A few nights before Marcel Tyberg was arrested by the Gestapo, he gathered an intimate group in the organ loft of his hometown church and together they sang through two masses he had composed. Tyberg, who was part Jewish, was later captured in a night raid and died in Auschwitz.
For decades, little was known about his musical brilliance or his compositions.

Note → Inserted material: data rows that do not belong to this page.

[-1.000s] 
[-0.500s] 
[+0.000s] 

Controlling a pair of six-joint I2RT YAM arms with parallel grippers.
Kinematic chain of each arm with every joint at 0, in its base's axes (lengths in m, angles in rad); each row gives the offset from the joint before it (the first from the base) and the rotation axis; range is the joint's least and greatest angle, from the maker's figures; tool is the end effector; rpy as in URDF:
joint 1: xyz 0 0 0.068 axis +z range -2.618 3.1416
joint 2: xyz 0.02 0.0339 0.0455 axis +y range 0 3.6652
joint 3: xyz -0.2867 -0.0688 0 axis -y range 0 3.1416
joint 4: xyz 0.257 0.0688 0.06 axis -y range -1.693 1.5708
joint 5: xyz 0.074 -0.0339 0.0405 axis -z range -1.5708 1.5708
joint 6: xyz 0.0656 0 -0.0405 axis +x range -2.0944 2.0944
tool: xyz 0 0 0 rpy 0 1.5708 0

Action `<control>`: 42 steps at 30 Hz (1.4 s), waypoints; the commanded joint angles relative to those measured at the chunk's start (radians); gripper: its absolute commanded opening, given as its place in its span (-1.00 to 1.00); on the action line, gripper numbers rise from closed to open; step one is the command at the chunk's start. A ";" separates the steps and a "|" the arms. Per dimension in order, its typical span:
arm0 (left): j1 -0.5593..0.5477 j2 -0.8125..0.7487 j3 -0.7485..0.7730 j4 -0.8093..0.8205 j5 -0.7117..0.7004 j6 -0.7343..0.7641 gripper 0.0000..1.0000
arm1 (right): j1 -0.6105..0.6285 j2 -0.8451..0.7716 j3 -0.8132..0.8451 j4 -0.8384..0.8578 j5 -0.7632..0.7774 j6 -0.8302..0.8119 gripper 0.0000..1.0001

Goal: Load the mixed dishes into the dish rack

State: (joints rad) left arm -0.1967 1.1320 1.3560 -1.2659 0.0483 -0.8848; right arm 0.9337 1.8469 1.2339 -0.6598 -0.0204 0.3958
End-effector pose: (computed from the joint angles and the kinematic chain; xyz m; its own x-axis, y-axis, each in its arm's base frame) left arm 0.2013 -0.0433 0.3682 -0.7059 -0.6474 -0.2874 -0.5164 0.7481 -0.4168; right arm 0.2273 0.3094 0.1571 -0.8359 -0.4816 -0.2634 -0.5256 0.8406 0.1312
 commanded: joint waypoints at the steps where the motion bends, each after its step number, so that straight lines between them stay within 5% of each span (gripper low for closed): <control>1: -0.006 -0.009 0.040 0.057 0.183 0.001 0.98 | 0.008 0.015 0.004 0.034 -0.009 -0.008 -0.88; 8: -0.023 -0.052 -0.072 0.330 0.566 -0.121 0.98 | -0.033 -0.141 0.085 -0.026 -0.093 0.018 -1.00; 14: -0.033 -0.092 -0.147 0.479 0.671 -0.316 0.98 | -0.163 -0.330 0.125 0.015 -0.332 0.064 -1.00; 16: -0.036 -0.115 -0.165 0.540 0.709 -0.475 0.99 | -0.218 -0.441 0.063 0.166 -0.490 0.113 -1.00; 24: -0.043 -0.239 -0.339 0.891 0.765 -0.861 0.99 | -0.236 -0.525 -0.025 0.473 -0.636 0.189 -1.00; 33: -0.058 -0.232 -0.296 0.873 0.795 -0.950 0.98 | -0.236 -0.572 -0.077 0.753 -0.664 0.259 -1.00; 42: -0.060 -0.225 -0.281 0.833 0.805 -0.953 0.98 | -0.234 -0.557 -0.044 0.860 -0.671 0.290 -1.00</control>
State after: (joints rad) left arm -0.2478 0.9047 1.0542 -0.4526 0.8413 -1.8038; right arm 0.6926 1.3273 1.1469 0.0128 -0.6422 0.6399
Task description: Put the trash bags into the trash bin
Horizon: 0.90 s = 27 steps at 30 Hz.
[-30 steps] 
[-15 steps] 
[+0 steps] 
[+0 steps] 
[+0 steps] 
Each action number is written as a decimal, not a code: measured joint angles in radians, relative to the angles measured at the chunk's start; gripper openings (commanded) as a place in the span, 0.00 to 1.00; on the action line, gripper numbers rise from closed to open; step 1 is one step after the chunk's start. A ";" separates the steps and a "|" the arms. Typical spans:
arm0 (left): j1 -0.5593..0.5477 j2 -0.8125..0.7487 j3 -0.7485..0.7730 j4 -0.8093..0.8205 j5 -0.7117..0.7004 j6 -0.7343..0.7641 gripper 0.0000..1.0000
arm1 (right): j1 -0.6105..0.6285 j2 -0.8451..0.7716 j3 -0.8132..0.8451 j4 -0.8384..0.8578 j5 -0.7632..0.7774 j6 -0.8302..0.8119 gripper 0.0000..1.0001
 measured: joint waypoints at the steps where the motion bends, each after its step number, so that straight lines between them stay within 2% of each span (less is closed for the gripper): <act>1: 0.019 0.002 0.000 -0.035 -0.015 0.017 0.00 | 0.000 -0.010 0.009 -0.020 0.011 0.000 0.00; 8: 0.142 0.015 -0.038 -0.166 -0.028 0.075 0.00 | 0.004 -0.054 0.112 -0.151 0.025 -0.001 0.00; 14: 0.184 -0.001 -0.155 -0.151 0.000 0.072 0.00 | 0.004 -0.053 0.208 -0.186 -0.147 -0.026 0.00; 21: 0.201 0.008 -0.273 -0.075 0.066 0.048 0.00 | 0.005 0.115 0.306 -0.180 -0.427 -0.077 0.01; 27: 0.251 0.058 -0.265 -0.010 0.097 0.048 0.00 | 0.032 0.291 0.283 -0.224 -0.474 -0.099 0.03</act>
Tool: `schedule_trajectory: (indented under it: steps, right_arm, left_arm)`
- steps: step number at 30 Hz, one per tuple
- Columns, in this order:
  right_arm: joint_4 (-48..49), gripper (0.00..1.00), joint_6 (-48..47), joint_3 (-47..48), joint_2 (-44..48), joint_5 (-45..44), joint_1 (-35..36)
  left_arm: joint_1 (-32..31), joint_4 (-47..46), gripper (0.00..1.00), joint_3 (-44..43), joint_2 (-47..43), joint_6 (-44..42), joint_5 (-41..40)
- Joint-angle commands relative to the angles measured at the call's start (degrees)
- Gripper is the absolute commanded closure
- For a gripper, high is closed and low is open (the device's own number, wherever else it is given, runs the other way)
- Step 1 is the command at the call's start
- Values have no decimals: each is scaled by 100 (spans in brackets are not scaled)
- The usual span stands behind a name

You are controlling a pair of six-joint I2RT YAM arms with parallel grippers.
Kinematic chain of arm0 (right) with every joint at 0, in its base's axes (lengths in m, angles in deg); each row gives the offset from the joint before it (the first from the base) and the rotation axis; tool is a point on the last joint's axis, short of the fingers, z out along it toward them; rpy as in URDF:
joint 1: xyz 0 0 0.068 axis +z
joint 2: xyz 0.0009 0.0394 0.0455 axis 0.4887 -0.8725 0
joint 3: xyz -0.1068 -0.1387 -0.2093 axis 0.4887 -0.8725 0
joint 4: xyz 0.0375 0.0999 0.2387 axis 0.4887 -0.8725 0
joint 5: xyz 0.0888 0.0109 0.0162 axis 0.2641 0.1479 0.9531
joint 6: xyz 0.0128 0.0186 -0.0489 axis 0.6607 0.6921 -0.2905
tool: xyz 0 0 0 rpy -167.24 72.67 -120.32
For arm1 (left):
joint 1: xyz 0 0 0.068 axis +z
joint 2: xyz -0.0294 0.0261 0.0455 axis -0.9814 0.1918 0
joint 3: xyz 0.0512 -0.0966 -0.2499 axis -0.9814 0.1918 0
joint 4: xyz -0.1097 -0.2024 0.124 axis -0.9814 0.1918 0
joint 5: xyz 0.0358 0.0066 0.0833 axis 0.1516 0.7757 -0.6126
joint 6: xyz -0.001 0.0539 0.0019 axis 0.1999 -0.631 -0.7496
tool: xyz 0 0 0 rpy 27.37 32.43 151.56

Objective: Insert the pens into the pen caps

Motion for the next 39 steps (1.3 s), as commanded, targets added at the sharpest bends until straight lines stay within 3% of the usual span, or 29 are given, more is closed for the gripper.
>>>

But in the late 2000s, Tyberg’s work was rediscovered, and Duke Chapel organist Christopher Jacobson is part of the team that brought his work back to life.
Jacobson, along with conductor Brian Schmidt, and the South Dakota Chorale, reinterpreted his musical manuscripts and recorded the four-time Grammy-nominated album “Tyberg: Masses.” Host Frank Stasio speaks with Jacobson about Tyberg’s legacy.
On the character and contributions of composer Marcel Tyberg:
[He was] an incredibly soft spoken, introverted gentlemen who didn't seek fame or riches or earthly possessions … He lived in his own world of music swirling in his head. And these two masses are the only surviving works that we have from his sacred output, but he did write three symphonies as well.
On Tyberg's reputation as a musician and composer within his lifetime:
He was a fine violinist and a fine pianist and had already began establishing himself as a composer but mostly among his friends. And he declined many opportunities to have his compositions published. He just enjoyed them himself mostly.
On reading Tyberg's music for the first time:
We were sitting there in our offices at Duke and looking at these scores and hearing the music in our heads and reading about the story of Tyberg and his capture and death in Auschwitz. [We] immediately just began to hear the beauty in this music and how Tyberg weaves the organ writing in with the choral writing and how this music needs to be heard.